The PEOPLE of the State of Colorado, Complainant, v. Joseph P. GENCHI, Attorney-Respondent.

Nos. 91SA336, 91SA351.

Supreme Court of Colorado, En Banc.

February 3, 1992.

*816 Linda Donnelly, Disciplinary Counsel, John S. Gleason, Asst. Disciplinary Counsel, Denver, for complainant.

Joseph P. Genchi, pro se.


These two attorney discipline proceedings have been consolidated for purposes of one opinion and order. In No. 91SA336, a hearing panel of the Supreme Court Grievance Committee recommended that the respondent be suspended from the practice of law for six months for violations of the Code of Professional Responsibility. In No. 91SA351, the same hearing panel recommended that the respondent receive a public censure for additional misconduct. We accept the recommendations of the hearing panel in each case.

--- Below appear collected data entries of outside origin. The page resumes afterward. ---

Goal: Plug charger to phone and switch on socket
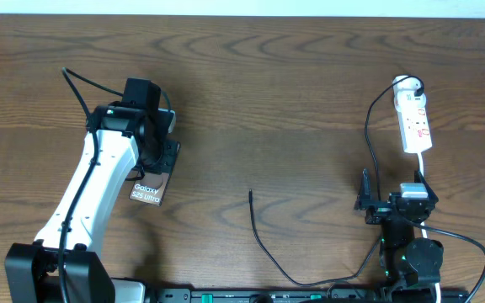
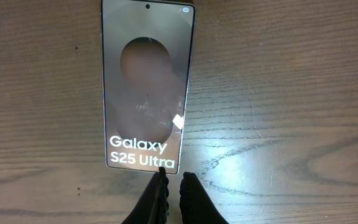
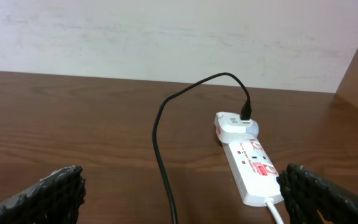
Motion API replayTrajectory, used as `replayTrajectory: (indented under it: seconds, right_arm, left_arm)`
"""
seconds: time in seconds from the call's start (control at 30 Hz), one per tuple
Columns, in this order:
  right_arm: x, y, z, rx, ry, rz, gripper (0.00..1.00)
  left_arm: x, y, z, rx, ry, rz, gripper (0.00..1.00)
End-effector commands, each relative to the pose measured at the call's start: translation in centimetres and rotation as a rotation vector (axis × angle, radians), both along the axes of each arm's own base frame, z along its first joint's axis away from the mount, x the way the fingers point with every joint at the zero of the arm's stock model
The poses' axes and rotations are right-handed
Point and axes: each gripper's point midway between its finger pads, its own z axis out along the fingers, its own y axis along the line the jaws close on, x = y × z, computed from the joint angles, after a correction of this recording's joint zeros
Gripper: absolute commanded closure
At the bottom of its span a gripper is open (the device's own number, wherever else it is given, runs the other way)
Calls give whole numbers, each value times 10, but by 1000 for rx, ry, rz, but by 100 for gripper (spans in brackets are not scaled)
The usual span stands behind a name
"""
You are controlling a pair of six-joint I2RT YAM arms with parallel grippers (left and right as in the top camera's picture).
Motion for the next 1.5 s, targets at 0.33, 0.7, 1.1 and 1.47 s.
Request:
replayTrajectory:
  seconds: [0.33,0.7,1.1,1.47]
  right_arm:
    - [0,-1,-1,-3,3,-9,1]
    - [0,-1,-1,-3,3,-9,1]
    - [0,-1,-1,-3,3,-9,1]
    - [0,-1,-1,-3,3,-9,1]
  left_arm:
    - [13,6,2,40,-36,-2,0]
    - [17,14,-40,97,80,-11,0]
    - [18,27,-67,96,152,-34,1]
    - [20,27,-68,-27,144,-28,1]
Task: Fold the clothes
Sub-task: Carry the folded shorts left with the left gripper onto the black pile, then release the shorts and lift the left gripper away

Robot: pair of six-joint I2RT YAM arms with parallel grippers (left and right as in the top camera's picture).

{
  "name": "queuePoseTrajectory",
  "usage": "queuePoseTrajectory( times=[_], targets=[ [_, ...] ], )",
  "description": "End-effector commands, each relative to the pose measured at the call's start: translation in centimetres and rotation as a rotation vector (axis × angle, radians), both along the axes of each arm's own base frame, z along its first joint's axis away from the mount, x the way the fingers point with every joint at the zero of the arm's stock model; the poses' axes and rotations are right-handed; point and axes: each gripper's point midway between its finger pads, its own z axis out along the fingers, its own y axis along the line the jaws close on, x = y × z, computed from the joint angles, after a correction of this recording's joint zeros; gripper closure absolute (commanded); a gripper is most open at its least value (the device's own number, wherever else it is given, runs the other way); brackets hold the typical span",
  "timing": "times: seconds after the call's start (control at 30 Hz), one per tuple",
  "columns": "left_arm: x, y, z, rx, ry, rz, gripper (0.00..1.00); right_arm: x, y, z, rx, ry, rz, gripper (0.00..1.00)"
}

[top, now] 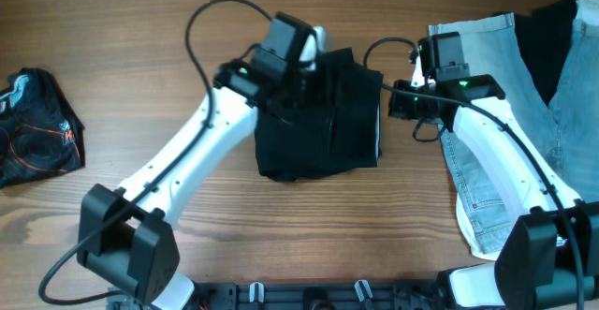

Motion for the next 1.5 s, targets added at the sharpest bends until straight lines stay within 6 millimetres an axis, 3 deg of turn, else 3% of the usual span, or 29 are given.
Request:
queuePoseTrajectory(
  times=[0.0, 0.07, 0.1, 0.2, 0.23, 0.3, 0.4, 0.53, 0.6, 0.67, 0.7, 0.73, 0.77, 0.83, 0.87, 0.93, 1.0, 1.1, 1.17, 1.23, 1.27, 1.37, 1.47],
  targets=[
    [5.1, 7.1, 0.1, 0.062, -0.054, 0.169, 0.26, -0.8, 3.7, 1.1, 0.130, -0.020, 0.247, 0.51],
    [6.9, 12.0, -1.3, 0.142, -0.037, 0.303, 0.19, -1.6, 5.1, 0.5, 0.168, 0.012, 0.303, 0.51],
    [7.5, 13.6, -2.3, 0.152, -0.013, 0.337, 0.14, -1.9, 5.6, -0.1, 0.170, 0.036, 0.315, 0.52],
    [8.8, 15.7, -5.8, 0.186, 0.044, 0.368, 0.05, -2.5, 6.6, -1.4, 0.170, 0.085, 0.321, 0.48],
    [9.4, 15.9, -8.3, 0.208, 0.058, 0.336, 0.03, -2.6, 6.9, -1.5, 0.178, 0.101, 0.298, 0.46],
    [10.0, 15.2, -10.8, 0.206, 0.067, 0.285, 0.00, -2.6, 6.8, -1.5, 0.178, 0.103, 0.291, 0.45],
    [11.3, 12.3, -14.8, 0.126, 0.049, 0.165, 0.00, -2.8, 6.7, -1.6, 0.181, 0.119, 0.267, 0.44],
    [11.0, 8.3, -16.9, 0.028, 0.051, 0.063, 0.03, -2.9, 6.6, -1.7, 0.182, 0.127, 0.248, 0.44],
    [10.3, 6.3, -17.1, 0.031, 0.044, 0.019, 0.17, -2.8, 6.6, -1.7, 0.179, 0.124, 0.247, 0.44],
    [10.1, 5.5, -17.0, 0.028, 0.030, 0.001, 0.39, -2.7, 6.6, -1.6, 0.179, 0.122, 0.247, 0.44],
    [10.1, 5.4, -17.0, 0.028, 0.031, -0.001, 0.57, -2.7, 6.6, -1.7, 0.179, 0.123, 0.247, 0.44],
    [10.0, 5.5, -17.0, 0.029, 0.034, -0.001, 0.89, -2.8, 6.6, -1.7, 0.179, 0.125, 0.247, 0.44],
    [10.2, 5.8, -17.0, 0.030, 0.035, 0.007, 0.96, -2.8, 6.5, -1.7, 0.175, 0.125, 0.246, 0.44],
    [11.2, 7.9, -16.1, 0.025, 0.023, 0.052, 0.96, -2.8, 6.5, -1.7, 0.174, 0.125, 0.245, 0.43],
    [11.9, 9.9, -14.8, 0.023, 0.012, 0.094, 0.96, -2.7, 6.3, -1.8, 0.159, 0.123, 0.239, 0.43],
    [13.6, 16.8, -10.9, 0.038, -0.032, 0.240, 0.96, -2.7, 6.1, -1.8, 0.151, 0.122, 0.237, 0.43],
    [14.1, 22.2, -7.8, 0.037, -0.067, 0.348, 0.96, -2.6, 6.1, -1.8, 0.151, 0.120, 0.236, 0.43],
    [13.7, 32.8, -2.8, 0.041, -0.151, 0.561, 0.96, -2.7, 6.1, -1.8, 0.151, 0.122, 0.237, 0.43],
    [12.9, 38.6, -1.1, 0.055, -0.190, 0.678, 0.96, -2.7, 6.1, -1.8, 0.151, 0.122, 0.237, 0.43],
    [10.6, 46.0, 0.2, 0.081, -0.214, 0.843, 0.96, -2.7, 6.1, -1.8, 0.151, 0.122, 0.236, 0.43],
    [9.6, 48.2, 0.3, 0.086, -0.211, 0.891, 0.96, -2.6, 6.1, -1.8, 0.151, 0.121, 0.236, 0.43],
    [3.8, 57.4, -0.1, 0.102, -0.172, 1.113, 0.96, -2.7, 6.1, -1.9, 0.157, 0.128, 0.216, 0.43],
    [-0.7, 63.2, 0.1, 0.117, -0.180, 1.262, 0.96, -2.7, 6.1, -1.8, 0.158, 0.130, 0.213, 0.43]
  ],
)
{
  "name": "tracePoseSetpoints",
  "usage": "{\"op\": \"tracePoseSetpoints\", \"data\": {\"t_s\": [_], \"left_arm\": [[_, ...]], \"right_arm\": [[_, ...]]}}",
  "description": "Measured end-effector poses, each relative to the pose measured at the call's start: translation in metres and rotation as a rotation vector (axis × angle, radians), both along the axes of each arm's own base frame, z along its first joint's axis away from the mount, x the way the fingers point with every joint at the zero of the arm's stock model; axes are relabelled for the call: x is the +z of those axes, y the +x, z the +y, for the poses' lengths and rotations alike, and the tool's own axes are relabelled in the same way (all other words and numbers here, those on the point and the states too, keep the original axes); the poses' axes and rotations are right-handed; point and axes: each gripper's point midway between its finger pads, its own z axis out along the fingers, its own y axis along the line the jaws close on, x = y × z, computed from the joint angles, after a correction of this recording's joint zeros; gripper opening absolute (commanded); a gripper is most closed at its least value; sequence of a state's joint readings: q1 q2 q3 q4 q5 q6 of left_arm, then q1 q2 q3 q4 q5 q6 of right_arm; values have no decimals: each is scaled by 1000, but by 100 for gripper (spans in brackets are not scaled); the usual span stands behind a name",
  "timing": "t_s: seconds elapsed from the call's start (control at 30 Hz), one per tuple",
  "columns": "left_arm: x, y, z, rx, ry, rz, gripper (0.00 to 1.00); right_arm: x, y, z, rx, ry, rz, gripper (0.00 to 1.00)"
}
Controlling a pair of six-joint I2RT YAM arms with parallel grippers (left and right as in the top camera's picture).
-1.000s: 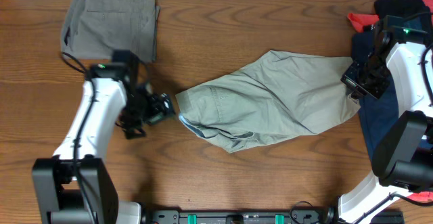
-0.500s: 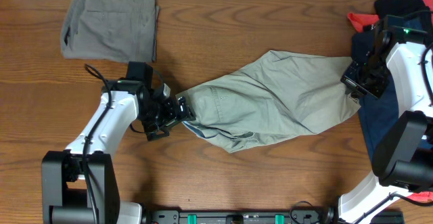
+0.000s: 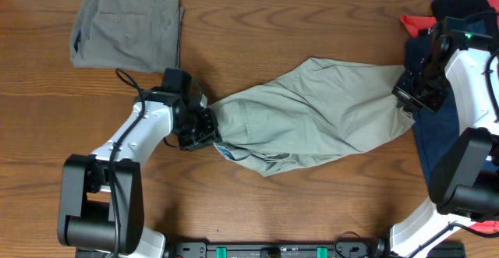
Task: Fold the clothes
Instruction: 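Stretch the khaki shorts between both grippers, pulling ends apart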
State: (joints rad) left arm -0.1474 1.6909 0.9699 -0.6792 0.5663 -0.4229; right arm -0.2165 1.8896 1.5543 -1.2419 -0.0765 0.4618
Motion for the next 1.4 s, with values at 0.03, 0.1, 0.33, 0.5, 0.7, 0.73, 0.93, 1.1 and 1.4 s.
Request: {"op": "tracePoseSetpoints", "data": {"t_s": [0.03, 0.1, 0.33, 0.5, 0.7, 0.73, 0.93, 1.1, 1.4], "left_arm": [[-1, -1, 4, 7, 11, 10, 6], [-1, -6, 15, 31, 45, 46, 6], [28, 22, 84, 201, 169, 50, 6], [52, 49, 114, 266, 172, -35, 24], [52, 51, 154, 300, 281, -59, 86], [51, 51, 159, 305, 300, -57, 87], [53, 41, 161, 289, 322, -18, 85], [58, 34, 141, 229, 233, -2, 85], [62, 4, 44, -60, 113, 53, 85]], "right_arm": [[0, 0, 0, 0, 0, -2, 1], [0, 0, 1, 0, 3, -2, 1], [1, 2, 10, 5, 58, -14, 1], [3, 4, 24, 8, 136, -28, 1], [0, 2, 1, -17, 57, -20, 1], [0, 1, -4, -24, 39, -16, 1], [-1, -4, -11, -32, 14, 2, 2], [-1, -4, -12, -28, 9, 5, 8], [-1, -5, -13, -22, -1, 7, 9]]}}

The respondent was admitted to the bar of this court on April 17, 1970, is registered as an attorney upon this court's official records, and is subject to the disciplinary jurisdiction of this court and its grievance committee in all matters relating to the practice of law. C.R.C.P. 241.1(b). After listening to the testimony of witnesses called on behalf of the complainant and the respondent, including the testimony of the respondent himself, and considering other evidence in the form of exhibits introduced by both parties, the hearing board in each proceeding found that the following facts had been established by clear and convincing evidence.

No. 91SA336

The hearing board in No. 91SA336 found that the respondent had violated the Code of Professional Responsibility in two separate ways. The first instance of misconduct involved the respondent's behavior during and immediately after a deposition that the respondent took on June 8, 1989, as the attorney for the plaintiff in a slip and fall case. The purpose of the deposition was to preserve for trial the testimony of Dr. Earle Howard, who was the plaintiff's treating physician and the only expert witness that the respondent intended to call on behalf of the plaintiff.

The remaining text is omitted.